■ Task goal ■
Every line of the data should be retyped with no difference from the original.

■ Data block ■
═══
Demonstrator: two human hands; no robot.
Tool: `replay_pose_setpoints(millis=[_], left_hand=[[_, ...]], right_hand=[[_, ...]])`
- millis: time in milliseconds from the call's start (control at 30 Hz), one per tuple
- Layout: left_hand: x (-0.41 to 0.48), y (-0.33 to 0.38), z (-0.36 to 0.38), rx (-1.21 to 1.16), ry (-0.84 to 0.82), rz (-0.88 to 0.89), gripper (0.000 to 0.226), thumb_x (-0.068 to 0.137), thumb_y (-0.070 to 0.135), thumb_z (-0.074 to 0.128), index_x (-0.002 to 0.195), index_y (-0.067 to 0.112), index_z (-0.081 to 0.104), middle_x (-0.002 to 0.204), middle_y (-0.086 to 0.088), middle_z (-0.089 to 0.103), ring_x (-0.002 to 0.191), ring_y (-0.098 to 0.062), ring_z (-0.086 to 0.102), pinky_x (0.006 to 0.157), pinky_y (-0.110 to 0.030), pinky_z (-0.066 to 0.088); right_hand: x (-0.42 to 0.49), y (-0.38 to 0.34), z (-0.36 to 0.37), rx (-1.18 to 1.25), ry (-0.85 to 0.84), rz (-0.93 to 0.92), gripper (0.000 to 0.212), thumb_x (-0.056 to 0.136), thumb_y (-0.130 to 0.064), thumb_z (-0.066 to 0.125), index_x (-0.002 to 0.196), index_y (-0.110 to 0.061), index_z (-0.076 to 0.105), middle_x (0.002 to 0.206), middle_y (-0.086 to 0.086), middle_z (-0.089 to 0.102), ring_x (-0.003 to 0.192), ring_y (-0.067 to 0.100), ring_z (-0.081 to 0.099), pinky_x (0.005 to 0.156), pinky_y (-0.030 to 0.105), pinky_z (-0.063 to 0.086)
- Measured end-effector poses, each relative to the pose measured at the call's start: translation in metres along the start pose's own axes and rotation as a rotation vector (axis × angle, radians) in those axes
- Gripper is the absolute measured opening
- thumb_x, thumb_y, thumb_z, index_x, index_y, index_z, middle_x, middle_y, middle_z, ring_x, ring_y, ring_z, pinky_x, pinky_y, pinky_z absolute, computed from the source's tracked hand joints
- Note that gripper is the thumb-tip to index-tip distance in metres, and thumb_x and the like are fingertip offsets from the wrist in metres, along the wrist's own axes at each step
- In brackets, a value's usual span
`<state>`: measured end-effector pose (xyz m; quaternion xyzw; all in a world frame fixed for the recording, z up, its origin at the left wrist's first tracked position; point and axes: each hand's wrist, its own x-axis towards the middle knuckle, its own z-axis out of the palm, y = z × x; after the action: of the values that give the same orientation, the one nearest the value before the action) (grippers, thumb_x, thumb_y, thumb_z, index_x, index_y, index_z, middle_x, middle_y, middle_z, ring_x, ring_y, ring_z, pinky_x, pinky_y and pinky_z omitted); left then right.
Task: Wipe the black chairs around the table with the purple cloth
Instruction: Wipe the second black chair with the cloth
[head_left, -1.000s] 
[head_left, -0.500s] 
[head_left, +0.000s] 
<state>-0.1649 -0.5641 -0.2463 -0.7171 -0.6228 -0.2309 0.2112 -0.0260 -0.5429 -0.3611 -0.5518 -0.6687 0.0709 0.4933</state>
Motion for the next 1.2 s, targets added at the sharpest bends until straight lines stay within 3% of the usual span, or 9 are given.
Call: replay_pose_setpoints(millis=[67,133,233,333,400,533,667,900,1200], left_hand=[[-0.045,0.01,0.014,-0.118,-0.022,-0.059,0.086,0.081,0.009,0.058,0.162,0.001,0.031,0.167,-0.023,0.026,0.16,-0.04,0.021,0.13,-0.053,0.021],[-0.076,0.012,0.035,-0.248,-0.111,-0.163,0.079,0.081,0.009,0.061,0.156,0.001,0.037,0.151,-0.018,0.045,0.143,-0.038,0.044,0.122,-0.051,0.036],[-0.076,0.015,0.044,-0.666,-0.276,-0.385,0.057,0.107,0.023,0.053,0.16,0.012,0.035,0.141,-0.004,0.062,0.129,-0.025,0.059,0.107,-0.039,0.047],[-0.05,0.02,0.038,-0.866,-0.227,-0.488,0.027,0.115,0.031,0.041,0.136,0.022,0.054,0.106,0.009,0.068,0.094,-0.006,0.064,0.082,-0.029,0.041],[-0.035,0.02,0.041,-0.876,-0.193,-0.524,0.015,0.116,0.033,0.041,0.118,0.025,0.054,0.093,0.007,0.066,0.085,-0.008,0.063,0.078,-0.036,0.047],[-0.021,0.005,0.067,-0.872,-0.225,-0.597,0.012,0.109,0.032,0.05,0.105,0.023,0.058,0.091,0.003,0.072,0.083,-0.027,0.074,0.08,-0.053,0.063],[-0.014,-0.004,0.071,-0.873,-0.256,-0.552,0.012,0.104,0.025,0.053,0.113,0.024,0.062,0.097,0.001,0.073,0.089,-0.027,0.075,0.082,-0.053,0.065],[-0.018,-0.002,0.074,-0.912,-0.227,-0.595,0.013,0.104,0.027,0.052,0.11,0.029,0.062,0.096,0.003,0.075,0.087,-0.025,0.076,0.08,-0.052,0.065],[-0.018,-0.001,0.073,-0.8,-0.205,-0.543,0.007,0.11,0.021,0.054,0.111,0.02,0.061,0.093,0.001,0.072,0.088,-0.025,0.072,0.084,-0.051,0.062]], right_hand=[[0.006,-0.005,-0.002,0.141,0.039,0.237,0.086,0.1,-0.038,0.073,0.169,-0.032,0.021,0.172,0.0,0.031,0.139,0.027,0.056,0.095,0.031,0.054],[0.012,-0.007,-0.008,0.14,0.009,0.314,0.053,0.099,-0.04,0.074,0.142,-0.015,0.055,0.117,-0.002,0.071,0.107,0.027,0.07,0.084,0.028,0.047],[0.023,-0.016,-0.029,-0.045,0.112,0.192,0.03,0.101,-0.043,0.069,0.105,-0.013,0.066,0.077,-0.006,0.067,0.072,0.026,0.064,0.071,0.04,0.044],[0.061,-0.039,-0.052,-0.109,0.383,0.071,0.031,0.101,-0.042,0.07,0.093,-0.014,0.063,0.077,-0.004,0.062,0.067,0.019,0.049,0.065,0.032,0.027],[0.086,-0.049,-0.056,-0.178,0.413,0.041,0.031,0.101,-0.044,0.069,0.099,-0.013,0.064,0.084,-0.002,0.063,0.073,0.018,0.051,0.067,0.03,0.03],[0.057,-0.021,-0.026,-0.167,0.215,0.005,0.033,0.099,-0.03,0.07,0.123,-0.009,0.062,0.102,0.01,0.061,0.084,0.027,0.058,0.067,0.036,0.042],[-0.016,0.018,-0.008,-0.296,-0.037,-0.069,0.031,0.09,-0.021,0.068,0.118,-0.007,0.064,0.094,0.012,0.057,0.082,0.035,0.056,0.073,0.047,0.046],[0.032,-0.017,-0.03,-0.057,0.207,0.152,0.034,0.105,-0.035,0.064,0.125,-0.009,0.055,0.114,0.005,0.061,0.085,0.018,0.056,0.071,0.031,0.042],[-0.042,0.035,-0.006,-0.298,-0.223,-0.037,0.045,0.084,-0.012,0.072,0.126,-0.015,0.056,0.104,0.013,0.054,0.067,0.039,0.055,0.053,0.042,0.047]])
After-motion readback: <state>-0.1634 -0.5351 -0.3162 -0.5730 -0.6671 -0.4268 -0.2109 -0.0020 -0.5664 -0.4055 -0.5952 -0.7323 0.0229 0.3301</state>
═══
■ Result ■
Demonstrator: two human hands; no robot.
Tool: `replay_pose_setpoints(millis=[_], left_hand=[[_, ...]], right_hand=[[_, ...]])`
- millis: time in milliseconds from the call's start (control at 30 Hz), one per tuple
- Layout: left_hand: x (-0.41 to 0.48), y (-0.33 to 0.38), z (-0.36 to 0.38), rx (-1.21 to 1.16), ry (-0.84 to 0.82), rz (-0.88 to 0.89), gripper (0.000 to 0.226), thumb_x (-0.068 to 0.137), thumb_y (-0.070 to 0.135), thumb_z (-0.074 to 0.128), index_x (-0.002 to 0.195), index_y (-0.067 to 0.112), index_z (-0.081 to 0.104), middle_x (-0.002 to 0.204), middle_y (-0.086 to 0.088), middle_z (-0.089 to 0.103), ring_x (-0.002 to 0.191), ring_y (-0.098 to 0.062), ring_z (-0.086 to 0.102), pinky_x (0.006 to 0.157), pinky_y (-0.110 to 0.030), pinky_z (-0.066 to 0.088); right_hand: x (-0.42 to 0.49), y (-0.38 to 0.34), z (-0.36 to 0.37), rx (-1.18 to 1.25), ry (-0.85 to 0.84), rz (-0.93 to 0.92), gripper (0.000 to 0.212), thumb_x (-0.056 to 0.136), thumb_y (-0.130 to 0.064), thumb_z (-0.066 to 0.125), index_x (-0.002 to 0.196), index_y (-0.110 to 0.061), index_z (-0.076 to 0.105), middle_x (0.002 to 0.206), middle_y (-0.086 to 0.086), middle_z (-0.089 to 0.102), ring_x (-0.003 to 0.192), ring_y (-0.067 to 0.100), ring_z (-0.081 to 0.099), pinky_x (0.005 to 0.156), pinky_y (-0.030 to 0.105), pinky_z (-0.063 to 0.086)
- Measured end-effector poses, each relative to the pose measured at the call's start: translation in metres along the start pose's own axes and rotation as a rotation vector (axis × angle, radians) in those axes
- Gripper is the absolute measured opening
- thumb_x, thumb_y, thumb_z, index_x, index_y, index_z, middle_x, middle_y, middle_z, ring_x, ring_y, ring_z, pinky_x, pinky_y, pinky_z absolute, computed from the source's tracked hand joints
- Note that gripper is the thumb-tip to index-tip distance in metres, and thumb_x and the like are fingertip offsets from the wrist in metres, along the wrist's own axes at each step
- In brackets, a value's usual span
`<state>`: measured end-effector pose (xyz m; quaternion xyzw; all in a world frame fixed for the recording, z up, its origin at the left wrist's first tracked position; point and axes: each hand's wrist, its own x-axis towards the middle knuckle, its own z-axis out of the palm, y = z × x; after the action: of the values that give the same orientation, the one nearest the value before the action) (grippers, thumb_x, thumb_y, thumb_z, index_x, index_y, index_z, middle_x, middle_y, middle_z, ring_x, ring_y, ring_z, pinky_x, pinky_y and pinky_z omitted); left then right.
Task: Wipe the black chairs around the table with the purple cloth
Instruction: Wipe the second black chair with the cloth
[head_left, -1.000s] 
[head_left, -0.500s] 
[head_left, +0.000s] 
<state>-0.1649 -0.5641 -0.2463 -0.7171 -0.6228 -0.2309 0.2112 -0.0260 -0.5429 -0.3611 -0.5518 -0.6687 0.0709 0.4933</state>
Motion for the next 1.2 s, targets added at the sharpest bends until straight lines stay within 3% of the usual span, or 9 are given.
Call: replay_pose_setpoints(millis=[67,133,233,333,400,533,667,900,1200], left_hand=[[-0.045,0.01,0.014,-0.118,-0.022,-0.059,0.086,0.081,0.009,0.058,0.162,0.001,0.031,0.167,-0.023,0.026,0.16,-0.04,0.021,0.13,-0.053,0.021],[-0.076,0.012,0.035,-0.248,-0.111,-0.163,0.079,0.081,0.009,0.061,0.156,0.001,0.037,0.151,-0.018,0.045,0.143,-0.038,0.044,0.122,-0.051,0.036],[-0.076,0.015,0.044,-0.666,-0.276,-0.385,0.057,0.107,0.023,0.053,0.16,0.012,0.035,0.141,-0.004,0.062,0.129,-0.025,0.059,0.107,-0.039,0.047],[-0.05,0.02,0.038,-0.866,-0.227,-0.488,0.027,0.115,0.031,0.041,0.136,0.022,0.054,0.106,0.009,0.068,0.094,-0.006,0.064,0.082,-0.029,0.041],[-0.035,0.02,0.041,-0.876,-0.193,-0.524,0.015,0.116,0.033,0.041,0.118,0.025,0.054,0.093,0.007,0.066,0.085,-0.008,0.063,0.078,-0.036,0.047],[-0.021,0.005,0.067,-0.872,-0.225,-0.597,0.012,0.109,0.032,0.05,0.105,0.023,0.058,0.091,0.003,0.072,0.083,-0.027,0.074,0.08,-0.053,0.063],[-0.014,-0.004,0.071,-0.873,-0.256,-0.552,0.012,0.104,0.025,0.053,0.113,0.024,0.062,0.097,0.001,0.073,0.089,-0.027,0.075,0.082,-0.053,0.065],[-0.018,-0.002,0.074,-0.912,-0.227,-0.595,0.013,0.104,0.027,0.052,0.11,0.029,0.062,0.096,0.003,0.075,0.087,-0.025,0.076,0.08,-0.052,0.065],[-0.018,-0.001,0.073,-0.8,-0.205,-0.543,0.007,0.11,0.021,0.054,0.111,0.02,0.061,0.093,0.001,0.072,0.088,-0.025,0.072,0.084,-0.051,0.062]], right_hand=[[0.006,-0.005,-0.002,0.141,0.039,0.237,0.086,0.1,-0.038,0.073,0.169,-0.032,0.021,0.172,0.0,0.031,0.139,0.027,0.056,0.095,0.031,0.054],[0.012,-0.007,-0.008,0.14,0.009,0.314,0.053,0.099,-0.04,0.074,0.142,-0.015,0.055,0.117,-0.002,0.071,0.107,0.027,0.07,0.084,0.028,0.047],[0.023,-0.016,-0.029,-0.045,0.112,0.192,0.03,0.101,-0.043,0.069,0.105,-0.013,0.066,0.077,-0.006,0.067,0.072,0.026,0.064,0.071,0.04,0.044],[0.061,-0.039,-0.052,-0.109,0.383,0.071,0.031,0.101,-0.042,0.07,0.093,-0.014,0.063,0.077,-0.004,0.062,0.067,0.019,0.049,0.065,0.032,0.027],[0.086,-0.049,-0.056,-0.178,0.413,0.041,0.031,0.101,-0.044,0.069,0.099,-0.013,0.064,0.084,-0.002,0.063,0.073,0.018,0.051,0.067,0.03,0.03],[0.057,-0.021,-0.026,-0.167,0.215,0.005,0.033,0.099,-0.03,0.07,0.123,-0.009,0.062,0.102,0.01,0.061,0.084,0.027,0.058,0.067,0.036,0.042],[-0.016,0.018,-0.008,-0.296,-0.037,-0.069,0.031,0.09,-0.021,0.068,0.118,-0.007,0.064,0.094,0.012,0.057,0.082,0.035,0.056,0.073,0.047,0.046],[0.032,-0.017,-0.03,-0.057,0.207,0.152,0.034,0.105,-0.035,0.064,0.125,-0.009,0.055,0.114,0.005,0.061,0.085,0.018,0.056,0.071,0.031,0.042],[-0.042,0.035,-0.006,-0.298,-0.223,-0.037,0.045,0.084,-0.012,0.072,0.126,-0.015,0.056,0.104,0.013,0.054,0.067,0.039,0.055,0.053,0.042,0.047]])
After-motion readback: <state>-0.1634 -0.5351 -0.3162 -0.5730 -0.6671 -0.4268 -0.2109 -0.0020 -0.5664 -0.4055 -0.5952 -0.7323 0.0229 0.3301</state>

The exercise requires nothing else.